Exercise prompt - Would you retype the listing below word for word, without any of its pictures?

Dataset excerpt -
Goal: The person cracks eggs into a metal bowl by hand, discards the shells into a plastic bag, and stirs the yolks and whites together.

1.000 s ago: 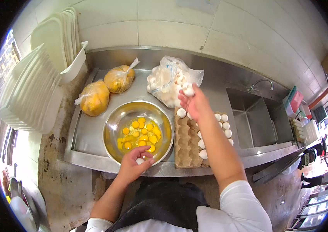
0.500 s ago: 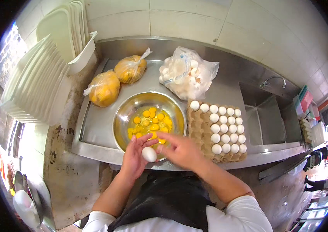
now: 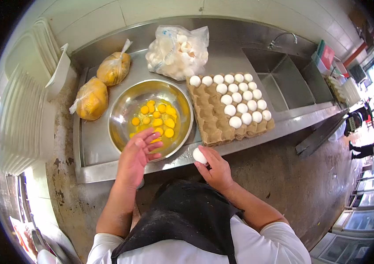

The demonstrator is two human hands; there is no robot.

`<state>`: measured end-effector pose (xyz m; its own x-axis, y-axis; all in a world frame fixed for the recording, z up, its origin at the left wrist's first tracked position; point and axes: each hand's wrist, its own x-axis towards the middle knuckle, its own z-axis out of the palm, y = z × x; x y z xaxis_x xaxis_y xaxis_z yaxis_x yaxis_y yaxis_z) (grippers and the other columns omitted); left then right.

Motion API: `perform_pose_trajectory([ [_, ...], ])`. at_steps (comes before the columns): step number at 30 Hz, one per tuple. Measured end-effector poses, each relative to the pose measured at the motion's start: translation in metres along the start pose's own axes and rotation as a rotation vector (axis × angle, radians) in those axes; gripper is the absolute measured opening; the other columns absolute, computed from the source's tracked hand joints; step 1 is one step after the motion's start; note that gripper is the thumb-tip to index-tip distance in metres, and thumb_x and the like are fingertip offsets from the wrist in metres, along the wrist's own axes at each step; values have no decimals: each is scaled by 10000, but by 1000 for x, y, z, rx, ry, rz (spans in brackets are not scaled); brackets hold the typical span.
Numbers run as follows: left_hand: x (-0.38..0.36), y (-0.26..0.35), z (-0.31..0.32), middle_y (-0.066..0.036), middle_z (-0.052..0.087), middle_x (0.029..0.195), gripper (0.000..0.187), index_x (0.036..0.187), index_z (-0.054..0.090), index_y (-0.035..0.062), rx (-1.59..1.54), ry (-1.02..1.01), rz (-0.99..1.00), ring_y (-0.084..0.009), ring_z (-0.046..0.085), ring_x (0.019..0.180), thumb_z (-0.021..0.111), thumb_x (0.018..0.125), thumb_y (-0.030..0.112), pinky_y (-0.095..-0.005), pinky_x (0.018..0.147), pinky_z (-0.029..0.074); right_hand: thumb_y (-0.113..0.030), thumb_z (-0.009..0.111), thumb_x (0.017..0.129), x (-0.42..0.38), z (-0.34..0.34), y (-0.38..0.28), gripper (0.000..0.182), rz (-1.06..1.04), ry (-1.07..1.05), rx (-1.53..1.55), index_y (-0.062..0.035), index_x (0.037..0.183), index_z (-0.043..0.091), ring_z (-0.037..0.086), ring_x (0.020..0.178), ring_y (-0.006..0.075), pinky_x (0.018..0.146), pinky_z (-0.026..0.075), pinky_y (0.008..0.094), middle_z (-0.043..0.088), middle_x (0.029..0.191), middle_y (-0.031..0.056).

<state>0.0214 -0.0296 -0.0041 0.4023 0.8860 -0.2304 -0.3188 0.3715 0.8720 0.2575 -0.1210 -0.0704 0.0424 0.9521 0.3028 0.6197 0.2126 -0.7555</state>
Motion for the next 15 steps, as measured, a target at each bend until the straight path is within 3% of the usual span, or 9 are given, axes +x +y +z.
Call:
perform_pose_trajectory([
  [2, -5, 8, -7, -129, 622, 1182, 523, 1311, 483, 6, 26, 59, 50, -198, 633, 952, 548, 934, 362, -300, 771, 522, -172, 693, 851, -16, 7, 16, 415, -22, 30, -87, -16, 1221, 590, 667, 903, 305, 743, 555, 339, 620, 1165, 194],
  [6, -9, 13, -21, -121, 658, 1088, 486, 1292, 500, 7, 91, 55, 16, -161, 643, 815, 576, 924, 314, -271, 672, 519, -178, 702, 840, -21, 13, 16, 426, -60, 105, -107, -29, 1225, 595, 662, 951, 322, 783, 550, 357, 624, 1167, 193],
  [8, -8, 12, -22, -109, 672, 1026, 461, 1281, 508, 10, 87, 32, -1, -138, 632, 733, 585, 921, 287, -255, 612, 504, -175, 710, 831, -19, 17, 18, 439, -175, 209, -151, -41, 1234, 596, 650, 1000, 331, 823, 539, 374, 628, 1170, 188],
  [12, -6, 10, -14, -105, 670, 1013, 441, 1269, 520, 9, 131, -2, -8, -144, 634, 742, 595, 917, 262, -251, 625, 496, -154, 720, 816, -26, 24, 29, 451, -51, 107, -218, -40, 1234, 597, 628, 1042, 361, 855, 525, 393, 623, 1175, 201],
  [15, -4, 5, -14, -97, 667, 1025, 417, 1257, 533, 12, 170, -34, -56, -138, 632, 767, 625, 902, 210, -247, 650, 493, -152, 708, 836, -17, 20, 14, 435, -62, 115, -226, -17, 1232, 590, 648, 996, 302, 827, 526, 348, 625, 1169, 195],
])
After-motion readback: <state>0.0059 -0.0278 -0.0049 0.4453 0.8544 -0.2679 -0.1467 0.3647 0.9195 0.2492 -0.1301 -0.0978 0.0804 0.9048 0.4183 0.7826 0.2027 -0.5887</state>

Solution to this exercise -
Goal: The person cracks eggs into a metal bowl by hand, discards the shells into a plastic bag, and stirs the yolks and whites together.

1.000 s ago: 
0.500 s ago: 
now: 

The demonstrator is two human hands; there is no robot.

`<state>`: measured end-effector pose (xyz m; its own x-axis, y-axis; all in a world frame fixed for the recording, z up, its origin at the left wrist's first tracked position; point and axes: each hand's wrist, its own x-axis towards the middle knuckle, its own z-axis out of the palm, y = z × x; x y z xaxis_x xaxis_y xaxis_z yaxis_x yaxis_y yaxis_z) (grippers and the other columns omitted); left then right.

Motion API: `perform_pose_trajectory([ [_, ...], ])`. at_steps (comes before the columns): step number at 30 Hz, one per tuple. Measured end-effector poses, each relative to the pose measured at the motion's start: translation in metres along the start pose's own axes and rotation as a rotation vector (axis × angle, radians) in those axes; gripper is the absolute measured opening; the other columns absolute, computed from the source's tracked hand joints; step 1 is one step after the motion's start; note that gripper is the thumb-tip to index-tip distance in metres, and thumb_x and the like are fingertip offsets from the wrist in metres, along the wrist's own axes at each step; values have no decimals: each is scaled by 10000, but by 1000 for x, y, z, rx, ry, rz (spans in brackets are not scaled); brackets hold the typical span.
Numbers run as follows: left_hand: x (-0.38..0.36), y (-0.26..0.35), z (-0.31..0.32), middle_y (-0.066..0.036), middle_z (-0.052..0.087), middle_x (0.029..0.195), gripper (0.000..0.187), index_x (0.036..0.187), index_z (-0.054..0.090), index_y (-0.035..0.062), rx (-1.59..1.54), ry (-1.02..1.01), rz (-0.99..1.00), ring_y (-0.084..0.009), ring_z (-0.046..0.085), ring_x (0.019..0.180), thumb_z (-0.021..0.111), thumb_x (0.018..0.125), thumb_y (-0.030..0.112), pinky_y (-0.095..-0.005), pinky_x (0.018..0.147), pinky_z (-0.029..0.074); right_hand: thumb_y (-0.113..0.030), thumb_z (-0.009..0.111), thumb_x (0.017..0.129), x (-0.42..0.38), z (-0.34..0.34), y (-0.38..0.28), gripper (0.000..0.182), rz (-1.06..1.04), ry (-1.07..1.05), rx (-1.53..1.55), index_y (-0.062..0.035), index_x (0.037..0.183), index_z (-0.043..0.091), ring_z (-0.037..0.086), ring_x (0.020..0.178), ring_y (-0.006..0.075), pinky_x (0.018..0.146), pinky_z (-0.026..0.075), pinky_y (0.008..0.094), middle_z (-0.043..0.088), middle_x (0.029..0.191), middle_y (-0.031..0.056).

<state>0.0214 -0.0296 -0.0041 0.4023 0.8860 -0.2304 -0.3188 0.3715 0.8720 0.2575 -0.1210 -0.0704 0.0424 0.9521 0.3028 0.6197 0.2126 -0.7555</state>
Motion for the next 15 steps, as measured, a target at each bend until the straight path is within 3% of the usual span, or 9 are given, axes +x +y +z.
Call:
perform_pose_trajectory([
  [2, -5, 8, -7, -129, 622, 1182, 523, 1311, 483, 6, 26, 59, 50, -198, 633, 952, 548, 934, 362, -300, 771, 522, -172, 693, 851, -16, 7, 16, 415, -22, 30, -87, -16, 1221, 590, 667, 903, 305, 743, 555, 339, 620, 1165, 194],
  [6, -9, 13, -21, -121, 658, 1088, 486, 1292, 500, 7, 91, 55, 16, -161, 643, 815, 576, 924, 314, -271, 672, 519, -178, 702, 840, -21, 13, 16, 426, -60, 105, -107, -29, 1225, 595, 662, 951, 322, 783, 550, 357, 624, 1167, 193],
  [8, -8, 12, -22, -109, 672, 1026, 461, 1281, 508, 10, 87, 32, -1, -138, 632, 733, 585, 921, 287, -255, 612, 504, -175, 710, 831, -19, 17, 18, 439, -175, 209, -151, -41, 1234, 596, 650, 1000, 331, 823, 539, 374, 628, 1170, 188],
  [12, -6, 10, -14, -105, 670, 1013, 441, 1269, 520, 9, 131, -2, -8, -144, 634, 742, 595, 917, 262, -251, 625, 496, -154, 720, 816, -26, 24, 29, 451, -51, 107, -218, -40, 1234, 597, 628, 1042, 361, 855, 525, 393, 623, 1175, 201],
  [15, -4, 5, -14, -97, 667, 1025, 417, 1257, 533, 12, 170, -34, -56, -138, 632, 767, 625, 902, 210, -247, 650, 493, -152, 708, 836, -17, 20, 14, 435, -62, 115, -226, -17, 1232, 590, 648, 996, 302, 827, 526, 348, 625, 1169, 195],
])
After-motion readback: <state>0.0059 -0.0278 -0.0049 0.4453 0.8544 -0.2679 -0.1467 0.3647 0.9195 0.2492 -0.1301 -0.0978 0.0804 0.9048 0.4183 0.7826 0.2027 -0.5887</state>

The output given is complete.